◆ **Work item**: When you copy the listing, reproduce each line as it appears and omit every image.

◆ **Data provided**:
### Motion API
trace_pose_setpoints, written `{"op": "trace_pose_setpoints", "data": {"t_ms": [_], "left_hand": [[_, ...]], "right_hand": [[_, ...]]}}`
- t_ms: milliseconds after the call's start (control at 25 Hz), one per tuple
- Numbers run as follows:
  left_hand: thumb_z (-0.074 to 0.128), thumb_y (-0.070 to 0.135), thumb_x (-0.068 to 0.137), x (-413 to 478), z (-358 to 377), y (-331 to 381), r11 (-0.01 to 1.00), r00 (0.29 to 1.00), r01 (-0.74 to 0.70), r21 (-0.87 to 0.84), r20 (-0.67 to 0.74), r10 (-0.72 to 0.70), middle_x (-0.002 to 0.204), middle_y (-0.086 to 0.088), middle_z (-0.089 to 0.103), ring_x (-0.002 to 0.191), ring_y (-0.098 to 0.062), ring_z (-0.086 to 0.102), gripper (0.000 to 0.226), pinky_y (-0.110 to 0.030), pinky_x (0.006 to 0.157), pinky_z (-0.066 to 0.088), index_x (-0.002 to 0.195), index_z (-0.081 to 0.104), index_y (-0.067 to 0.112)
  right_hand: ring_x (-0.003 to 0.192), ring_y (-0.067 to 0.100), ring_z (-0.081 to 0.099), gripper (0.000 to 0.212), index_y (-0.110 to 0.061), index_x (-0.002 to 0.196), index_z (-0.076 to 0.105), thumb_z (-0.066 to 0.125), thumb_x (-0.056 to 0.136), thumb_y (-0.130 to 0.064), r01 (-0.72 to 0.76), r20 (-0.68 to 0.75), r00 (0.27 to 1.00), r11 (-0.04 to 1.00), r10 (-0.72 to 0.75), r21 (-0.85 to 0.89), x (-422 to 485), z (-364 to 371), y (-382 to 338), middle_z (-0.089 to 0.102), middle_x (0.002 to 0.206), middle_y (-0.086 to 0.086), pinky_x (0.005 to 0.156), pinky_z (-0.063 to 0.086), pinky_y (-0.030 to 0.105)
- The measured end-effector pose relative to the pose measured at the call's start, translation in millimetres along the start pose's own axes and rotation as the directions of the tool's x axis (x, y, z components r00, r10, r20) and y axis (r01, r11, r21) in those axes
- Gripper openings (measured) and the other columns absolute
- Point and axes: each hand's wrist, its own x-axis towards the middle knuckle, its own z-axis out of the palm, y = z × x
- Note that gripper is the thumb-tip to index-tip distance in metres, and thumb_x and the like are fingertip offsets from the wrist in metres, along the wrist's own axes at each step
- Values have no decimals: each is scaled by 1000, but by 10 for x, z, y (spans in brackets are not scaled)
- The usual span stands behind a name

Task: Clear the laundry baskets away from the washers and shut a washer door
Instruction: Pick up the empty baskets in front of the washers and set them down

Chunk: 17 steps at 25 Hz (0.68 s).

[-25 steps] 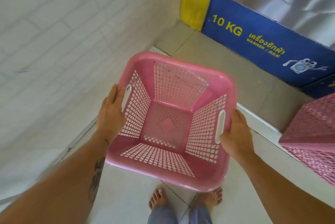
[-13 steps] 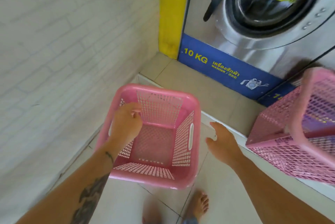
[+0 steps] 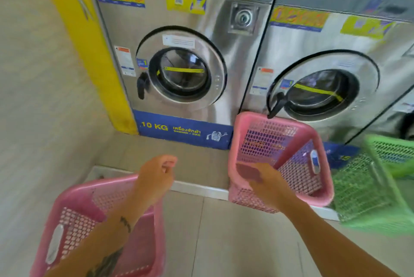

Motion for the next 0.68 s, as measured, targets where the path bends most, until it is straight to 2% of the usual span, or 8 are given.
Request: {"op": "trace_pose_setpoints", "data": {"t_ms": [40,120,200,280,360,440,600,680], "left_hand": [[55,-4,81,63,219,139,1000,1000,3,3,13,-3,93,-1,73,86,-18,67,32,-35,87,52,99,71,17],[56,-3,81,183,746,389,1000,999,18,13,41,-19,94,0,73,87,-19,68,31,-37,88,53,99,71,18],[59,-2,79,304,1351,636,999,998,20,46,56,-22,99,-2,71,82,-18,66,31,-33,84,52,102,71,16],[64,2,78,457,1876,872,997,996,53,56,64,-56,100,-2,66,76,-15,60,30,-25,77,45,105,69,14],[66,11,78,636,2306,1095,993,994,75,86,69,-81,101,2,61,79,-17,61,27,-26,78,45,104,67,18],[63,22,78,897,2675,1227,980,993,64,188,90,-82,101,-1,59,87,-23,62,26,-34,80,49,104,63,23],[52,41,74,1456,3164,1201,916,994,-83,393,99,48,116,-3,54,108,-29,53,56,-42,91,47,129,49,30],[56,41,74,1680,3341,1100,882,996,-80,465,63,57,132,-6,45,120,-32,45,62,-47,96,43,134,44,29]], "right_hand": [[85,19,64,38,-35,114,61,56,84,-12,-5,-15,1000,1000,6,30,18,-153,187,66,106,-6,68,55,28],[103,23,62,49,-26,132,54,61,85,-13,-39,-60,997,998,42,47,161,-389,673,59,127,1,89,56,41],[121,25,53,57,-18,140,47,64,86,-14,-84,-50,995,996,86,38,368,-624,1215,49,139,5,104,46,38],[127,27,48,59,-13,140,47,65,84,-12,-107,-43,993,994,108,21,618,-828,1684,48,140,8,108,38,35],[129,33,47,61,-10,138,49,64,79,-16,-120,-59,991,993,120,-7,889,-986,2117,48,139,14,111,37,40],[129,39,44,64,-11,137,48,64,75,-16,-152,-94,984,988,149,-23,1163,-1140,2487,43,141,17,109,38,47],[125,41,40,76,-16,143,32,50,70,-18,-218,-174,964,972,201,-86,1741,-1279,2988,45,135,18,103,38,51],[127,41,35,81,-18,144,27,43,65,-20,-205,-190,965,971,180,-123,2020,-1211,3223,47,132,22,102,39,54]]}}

◆ **Task result**:
### Motion API
trace_pose_setpoints, written `{"op": "trace_pose_setpoints", "data": {"t_ms": [_], "left_hand": [[_, ...]], "right_hand": [[_, ...]]}}`
- t_ms: milliseconds after the call's start (control at 25 Hz), one per tuple
- Numbers run as follows:
  left_hand: thumb_z (-0.074 to 0.128), thumb_y (-0.070 to 0.135), thumb_x (-0.068 to 0.137), x (-413 to 478), z (-358 to 377), y (-331 to 381), r11 (-0.01 to 1.00), r00 (0.29 to 1.00), r01 (-0.74 to 0.70), r21 (-0.87 to 0.84), r20 (-0.67 to 0.74), r10 (-0.72 to 0.70), middle_x (-0.002 to 0.204), middle_y (-0.086 to 0.088), middle_z (-0.089 to 0.103), ring_x (-0.002 to 0.191), ring_y (-0.098 to 0.062), ring_z (-0.086 to 0.102), gripper (0.000 to 0.226), pinky_y (-0.110 to 0.030), pinky_x (0.006 to 0.157), pinky_z (-0.066 to 0.088), index_x (-0.002 to 0.195), index_z (-0.081 to 0.104), index_y (-0.067 to 0.112)
  right_hand: ring_x (-0.003 to 0.192), ring_y (-0.067 to 0.100), ring_z (-0.081 to 0.099), gripper (0.000 to 0.212), index_y (-0.110 to 0.061), index_x (-0.002 to 0.196), index_z (-0.076 to 0.105), thumb_z (-0.066 to 0.125), thumb_x (-0.056 to 0.136), thumb_y (-0.130 to 0.064), r01 (-0.72 to 0.76), r20 (-0.68 to 0.75), r00 (0.27 to 1.00), r11 (-0.04 to 1.00), r10 (-0.72 to 0.75), r21 (-0.85 to 0.89), x (-422 to 485), z (-364 to 371), y (-382 to 338), middle_z (-0.089 to 0.102), middle_x (0.002 to 0.206), middle_y (-0.086 to 0.086), pinky_x (0.005 to 0.156), pinky_z (-0.063 to 0.086), pinky_y (-0.030 to 0.105)
- The measured end-effector pose relative to the pose measured at the call's start, translation in millimetres along the start pose's own axes and rotation as the directions of the tool's x axis (x, y, z components r00, r10, r20) and y axis (r01, r11, r21) in those axes
- Gripper openings (measured) and the other columns absolute
- Point and axes: each hand's wrist, its own x-axis towards the middle knuckle, its own z-axis out of the palm, y = z × x
- Note that gripper is the thumb-tip to index-tip distance in metres, and thumb_x and the like are fingertip offsets from the wrist in metres, along the wrist's own axes at each step
- Values have no decimals: each is scaled by 1000, but by 10 for x, z, y (spans in brackets are not scaled)
- The usual span stands behind a name

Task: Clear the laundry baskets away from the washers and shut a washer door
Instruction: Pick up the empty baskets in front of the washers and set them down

Chunk: 17 steps at 25 Hz (0.68 s).

[-25 steps] 
[-13 steps] 
[+0 steps] 

Motion for the next 0.68 s, as measured, targets where the path bends most, until it is straight to 2% of the usual span, or 8 are given.
Request: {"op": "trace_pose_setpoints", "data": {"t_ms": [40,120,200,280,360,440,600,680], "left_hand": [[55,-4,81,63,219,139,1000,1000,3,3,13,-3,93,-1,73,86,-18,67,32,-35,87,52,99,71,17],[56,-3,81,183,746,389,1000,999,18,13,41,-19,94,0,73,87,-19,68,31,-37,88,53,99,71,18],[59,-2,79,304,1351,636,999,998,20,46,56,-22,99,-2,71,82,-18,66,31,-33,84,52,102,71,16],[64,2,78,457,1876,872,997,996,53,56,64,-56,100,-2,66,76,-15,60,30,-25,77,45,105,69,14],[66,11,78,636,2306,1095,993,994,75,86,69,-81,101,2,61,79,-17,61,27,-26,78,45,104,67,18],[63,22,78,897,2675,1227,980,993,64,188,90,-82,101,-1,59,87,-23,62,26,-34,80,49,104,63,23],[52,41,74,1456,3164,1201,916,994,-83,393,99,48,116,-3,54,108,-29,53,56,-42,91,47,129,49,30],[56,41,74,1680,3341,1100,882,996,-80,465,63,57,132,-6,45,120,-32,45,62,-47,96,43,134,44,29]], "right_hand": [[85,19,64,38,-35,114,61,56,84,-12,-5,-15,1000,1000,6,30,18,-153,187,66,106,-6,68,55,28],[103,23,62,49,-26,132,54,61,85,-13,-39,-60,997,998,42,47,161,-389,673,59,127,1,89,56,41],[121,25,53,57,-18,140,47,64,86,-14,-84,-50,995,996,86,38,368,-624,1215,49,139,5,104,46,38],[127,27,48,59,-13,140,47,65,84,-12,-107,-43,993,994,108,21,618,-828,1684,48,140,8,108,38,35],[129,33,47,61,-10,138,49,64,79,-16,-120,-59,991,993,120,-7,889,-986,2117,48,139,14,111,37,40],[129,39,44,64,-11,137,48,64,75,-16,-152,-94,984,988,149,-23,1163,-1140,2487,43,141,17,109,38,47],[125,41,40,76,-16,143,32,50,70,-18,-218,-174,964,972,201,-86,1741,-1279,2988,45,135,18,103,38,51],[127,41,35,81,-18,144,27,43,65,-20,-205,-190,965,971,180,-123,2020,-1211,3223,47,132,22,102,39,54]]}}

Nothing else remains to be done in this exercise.